— What is being asked —
Restate the following entries exactly, including every line.
*** Data to use ***
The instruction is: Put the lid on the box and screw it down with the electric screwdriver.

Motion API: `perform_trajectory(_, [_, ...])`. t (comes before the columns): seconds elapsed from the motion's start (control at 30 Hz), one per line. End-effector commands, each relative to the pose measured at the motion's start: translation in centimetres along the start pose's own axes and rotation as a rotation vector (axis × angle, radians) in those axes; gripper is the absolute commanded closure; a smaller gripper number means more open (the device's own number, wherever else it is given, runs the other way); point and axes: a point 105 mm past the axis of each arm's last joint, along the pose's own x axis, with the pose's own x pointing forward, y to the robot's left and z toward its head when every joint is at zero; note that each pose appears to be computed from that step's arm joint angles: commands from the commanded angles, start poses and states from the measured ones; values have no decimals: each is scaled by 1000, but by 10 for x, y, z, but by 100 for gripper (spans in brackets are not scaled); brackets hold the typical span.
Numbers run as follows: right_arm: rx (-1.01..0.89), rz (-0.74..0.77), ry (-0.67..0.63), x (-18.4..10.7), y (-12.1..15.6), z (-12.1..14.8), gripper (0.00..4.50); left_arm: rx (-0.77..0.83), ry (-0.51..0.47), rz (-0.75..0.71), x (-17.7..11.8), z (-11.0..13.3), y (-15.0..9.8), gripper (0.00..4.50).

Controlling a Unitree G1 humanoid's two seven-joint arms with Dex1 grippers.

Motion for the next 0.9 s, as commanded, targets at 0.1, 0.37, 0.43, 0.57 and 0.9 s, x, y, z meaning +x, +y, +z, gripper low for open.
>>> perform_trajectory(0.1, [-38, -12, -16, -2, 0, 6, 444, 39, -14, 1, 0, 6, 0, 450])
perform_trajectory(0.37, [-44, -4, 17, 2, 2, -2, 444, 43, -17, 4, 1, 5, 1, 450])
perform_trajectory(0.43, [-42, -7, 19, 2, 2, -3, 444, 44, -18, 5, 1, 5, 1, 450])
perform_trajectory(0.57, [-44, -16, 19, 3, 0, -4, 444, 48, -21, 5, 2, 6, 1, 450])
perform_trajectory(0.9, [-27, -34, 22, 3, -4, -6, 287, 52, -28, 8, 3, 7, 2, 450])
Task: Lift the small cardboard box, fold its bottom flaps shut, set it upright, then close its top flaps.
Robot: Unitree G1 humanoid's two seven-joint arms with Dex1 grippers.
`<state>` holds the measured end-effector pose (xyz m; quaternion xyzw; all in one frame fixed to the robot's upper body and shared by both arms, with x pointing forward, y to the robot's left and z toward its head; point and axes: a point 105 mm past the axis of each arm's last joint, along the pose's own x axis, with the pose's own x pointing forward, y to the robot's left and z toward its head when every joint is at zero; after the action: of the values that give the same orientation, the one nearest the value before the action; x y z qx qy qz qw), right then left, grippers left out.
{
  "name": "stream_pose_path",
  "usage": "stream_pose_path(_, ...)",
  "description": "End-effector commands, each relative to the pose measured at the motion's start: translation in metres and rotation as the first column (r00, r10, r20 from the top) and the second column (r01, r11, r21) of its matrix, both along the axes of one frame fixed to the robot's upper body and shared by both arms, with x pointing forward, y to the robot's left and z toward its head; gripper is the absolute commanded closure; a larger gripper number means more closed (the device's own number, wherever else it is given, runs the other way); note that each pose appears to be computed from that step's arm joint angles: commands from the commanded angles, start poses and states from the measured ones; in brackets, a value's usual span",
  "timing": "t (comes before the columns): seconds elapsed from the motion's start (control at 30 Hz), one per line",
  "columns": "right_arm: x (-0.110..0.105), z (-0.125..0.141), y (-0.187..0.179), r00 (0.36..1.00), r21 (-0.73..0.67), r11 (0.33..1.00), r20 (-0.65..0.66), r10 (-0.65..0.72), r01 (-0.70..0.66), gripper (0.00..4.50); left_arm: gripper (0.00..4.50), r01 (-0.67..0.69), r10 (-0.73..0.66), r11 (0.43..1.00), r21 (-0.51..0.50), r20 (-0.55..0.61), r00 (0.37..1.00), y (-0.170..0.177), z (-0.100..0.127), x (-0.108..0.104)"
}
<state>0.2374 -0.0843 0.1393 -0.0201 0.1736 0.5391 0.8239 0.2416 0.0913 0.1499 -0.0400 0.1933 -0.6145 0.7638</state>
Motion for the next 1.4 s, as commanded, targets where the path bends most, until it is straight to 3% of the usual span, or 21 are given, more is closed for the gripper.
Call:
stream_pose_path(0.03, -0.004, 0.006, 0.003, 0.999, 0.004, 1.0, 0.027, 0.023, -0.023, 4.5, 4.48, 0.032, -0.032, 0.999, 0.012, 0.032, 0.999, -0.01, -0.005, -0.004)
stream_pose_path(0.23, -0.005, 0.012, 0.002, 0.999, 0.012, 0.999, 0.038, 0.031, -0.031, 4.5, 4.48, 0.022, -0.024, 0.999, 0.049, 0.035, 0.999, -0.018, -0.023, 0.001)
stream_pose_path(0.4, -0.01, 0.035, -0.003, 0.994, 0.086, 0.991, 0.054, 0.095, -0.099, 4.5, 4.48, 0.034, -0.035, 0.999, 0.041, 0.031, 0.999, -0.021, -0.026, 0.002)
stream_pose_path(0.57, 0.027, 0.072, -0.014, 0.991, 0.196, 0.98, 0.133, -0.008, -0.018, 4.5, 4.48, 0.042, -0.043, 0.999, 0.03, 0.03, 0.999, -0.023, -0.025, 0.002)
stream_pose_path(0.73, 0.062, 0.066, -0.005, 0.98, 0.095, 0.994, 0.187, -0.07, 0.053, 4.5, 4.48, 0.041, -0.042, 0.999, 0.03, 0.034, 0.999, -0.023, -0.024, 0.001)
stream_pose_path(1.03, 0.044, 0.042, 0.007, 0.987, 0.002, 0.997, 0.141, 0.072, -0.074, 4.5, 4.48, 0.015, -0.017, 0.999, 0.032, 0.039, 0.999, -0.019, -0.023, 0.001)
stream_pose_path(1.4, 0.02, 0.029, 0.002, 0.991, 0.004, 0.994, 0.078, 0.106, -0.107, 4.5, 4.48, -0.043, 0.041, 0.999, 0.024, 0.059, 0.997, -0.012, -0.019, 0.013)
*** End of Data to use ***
— Result of the task —
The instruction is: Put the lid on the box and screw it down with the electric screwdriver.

Motion API: `perform_trajectory(_, [_, ...])`. t (comes before the columns): seconds elapsed from the motion's start (control at 30 Hz), one per line. End-effector commands, each relative to the pose measured at the motion's start: translation in centimetres along the start pose's own axes and rotation as a rotation vector (axis × angle, radians) in those axes; gripper is the absolute commanded closure; a smaller gripper number means more open (the device's own number, wherever else it is given, runs the other way); point and axes: a point 105 mm past the axis of each arm's last joint, along the pose's own x axis, with the pose's own x pointing forward, y to the robot's left and z toward its head when every joint is at zero; note that each pose appears to be computed from that step's arm joint angles: commands from the commanded angles, start poses and states from the measured ones; values have no decimals: each is scaled by 1000, but by 10 for x, y, z, but by 100 for gripper (spans in brackets are not scaled); brackets hold the typical span.
Numbers run as follows: right_arm: rx (-1.01..0.89), rz (-0.74..0.77), ry (-0.67..0.63), x (-18.4..10.7), y (-12.1..15.6), z (-12.1..14.8), gripper (0.00..4.50); left_arm: rx (-0.77..0.83), ry (-0.51..0.47), rz (-0.75..0.71), x (-17.7..11.8), z (-11.0..13.3), y (-15.0..9.8), gripper (0.00..4.50).

Controlling a Unitree G1 humanoid's two seven-joint arms with Dex1 grippers.

Motion for the next 0.9 s, as commanded, targets at 0.1, 0.37, 0.43, 0.57 and 0.9 s, x, y, z meaning +x, +y, +z, gripper low for open.
>>> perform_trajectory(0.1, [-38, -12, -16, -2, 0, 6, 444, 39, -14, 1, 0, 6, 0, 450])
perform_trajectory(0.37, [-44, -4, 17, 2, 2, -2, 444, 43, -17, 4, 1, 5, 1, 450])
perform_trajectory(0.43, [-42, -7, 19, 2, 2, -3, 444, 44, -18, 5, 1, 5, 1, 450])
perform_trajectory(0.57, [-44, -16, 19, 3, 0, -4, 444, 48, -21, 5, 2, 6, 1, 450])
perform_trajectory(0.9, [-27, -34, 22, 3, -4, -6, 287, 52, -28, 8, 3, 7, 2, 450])
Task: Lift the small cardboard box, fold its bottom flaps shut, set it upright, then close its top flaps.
Robot: Unitree G1 humanoid's two seven-joint arms with Dex1 grippers.
`<state>` holds the measured end-effector pose (xyz m; quaternion xyzw; all in one frame fixed to the robot's upper body and shared by both arms, with x pointing forward, y to the robot's left and z toward its head; point and axes: a point 105 mm past the axis of each arm's last joint, along the pose's own x axis, with the pose's own x pointing forward, y to the robot's left and z toward its head when every joint is at zero; after the action: of the values that give the same orientation, the one nearest the value before the action; x y z qx qy qz qw), right then left, grippers left out.
{
  "name": "stream_pose_path",
  "usage": "stream_pose_path(_, ...)",
  "description": "End-effector commands, each relative to the pose measured at the motion's start: translation in metres and rotation as the first column (r00, r10, r20 from the top) and the second column (r01, r11, r21) of its matrix, both along the axes of one frame fixed to the robot's upper body and shared by both arms, with x pointing forward, y to the robot's left and z toward its head; gripper is the absolute commanded closure; a larger gripper number means more closed (the device's own number, wherever else it is given, runs the other way); note that each pose appears to be computed from that step's arm joint angles: commands from the commanded angles, start poses and states from the measured ones; in brackets, a value's usual span",
  "timing": "t (comes before the columns): seconds elapsed from the motion's start (control at 30 Hz), one per line",
  "columns": "right_arm: x (-0.110..0.105), z (-0.125..0.141), y (-0.187..0.179), r00 (0.36..1.00), r21 (-0.73..0.67), r11 (0.33..1.00), r20 (-0.65..0.66), r10 (-0.65..0.72), r01 (-0.70..0.66), gripper (0.00..4.50); left_arm: gripper (0.00..4.50), r01 (-0.67..0.69), r10 (-0.73..0.66), r11 (0.43..1.00), r21 (-0.51..0.50), r20 (-0.55..0.61), r00 (0.37..1.00), y (-0.170..0.177), z (-0.100..0.127), x (-0.108..0.104)"
}
<state>0.2374 -0.0843 0.1393 -0.0201 0.1736 0.5391 0.8239 0.2416 0.0913 0.1499 -0.0400 0.1933 -0.6145 0.7638</state>
Motion for the next 1.4 s, as commanded, targets where the path bends most, until it is straight to 3% of the usual span, or 21 are given, more is closed for the gripper.
Call:
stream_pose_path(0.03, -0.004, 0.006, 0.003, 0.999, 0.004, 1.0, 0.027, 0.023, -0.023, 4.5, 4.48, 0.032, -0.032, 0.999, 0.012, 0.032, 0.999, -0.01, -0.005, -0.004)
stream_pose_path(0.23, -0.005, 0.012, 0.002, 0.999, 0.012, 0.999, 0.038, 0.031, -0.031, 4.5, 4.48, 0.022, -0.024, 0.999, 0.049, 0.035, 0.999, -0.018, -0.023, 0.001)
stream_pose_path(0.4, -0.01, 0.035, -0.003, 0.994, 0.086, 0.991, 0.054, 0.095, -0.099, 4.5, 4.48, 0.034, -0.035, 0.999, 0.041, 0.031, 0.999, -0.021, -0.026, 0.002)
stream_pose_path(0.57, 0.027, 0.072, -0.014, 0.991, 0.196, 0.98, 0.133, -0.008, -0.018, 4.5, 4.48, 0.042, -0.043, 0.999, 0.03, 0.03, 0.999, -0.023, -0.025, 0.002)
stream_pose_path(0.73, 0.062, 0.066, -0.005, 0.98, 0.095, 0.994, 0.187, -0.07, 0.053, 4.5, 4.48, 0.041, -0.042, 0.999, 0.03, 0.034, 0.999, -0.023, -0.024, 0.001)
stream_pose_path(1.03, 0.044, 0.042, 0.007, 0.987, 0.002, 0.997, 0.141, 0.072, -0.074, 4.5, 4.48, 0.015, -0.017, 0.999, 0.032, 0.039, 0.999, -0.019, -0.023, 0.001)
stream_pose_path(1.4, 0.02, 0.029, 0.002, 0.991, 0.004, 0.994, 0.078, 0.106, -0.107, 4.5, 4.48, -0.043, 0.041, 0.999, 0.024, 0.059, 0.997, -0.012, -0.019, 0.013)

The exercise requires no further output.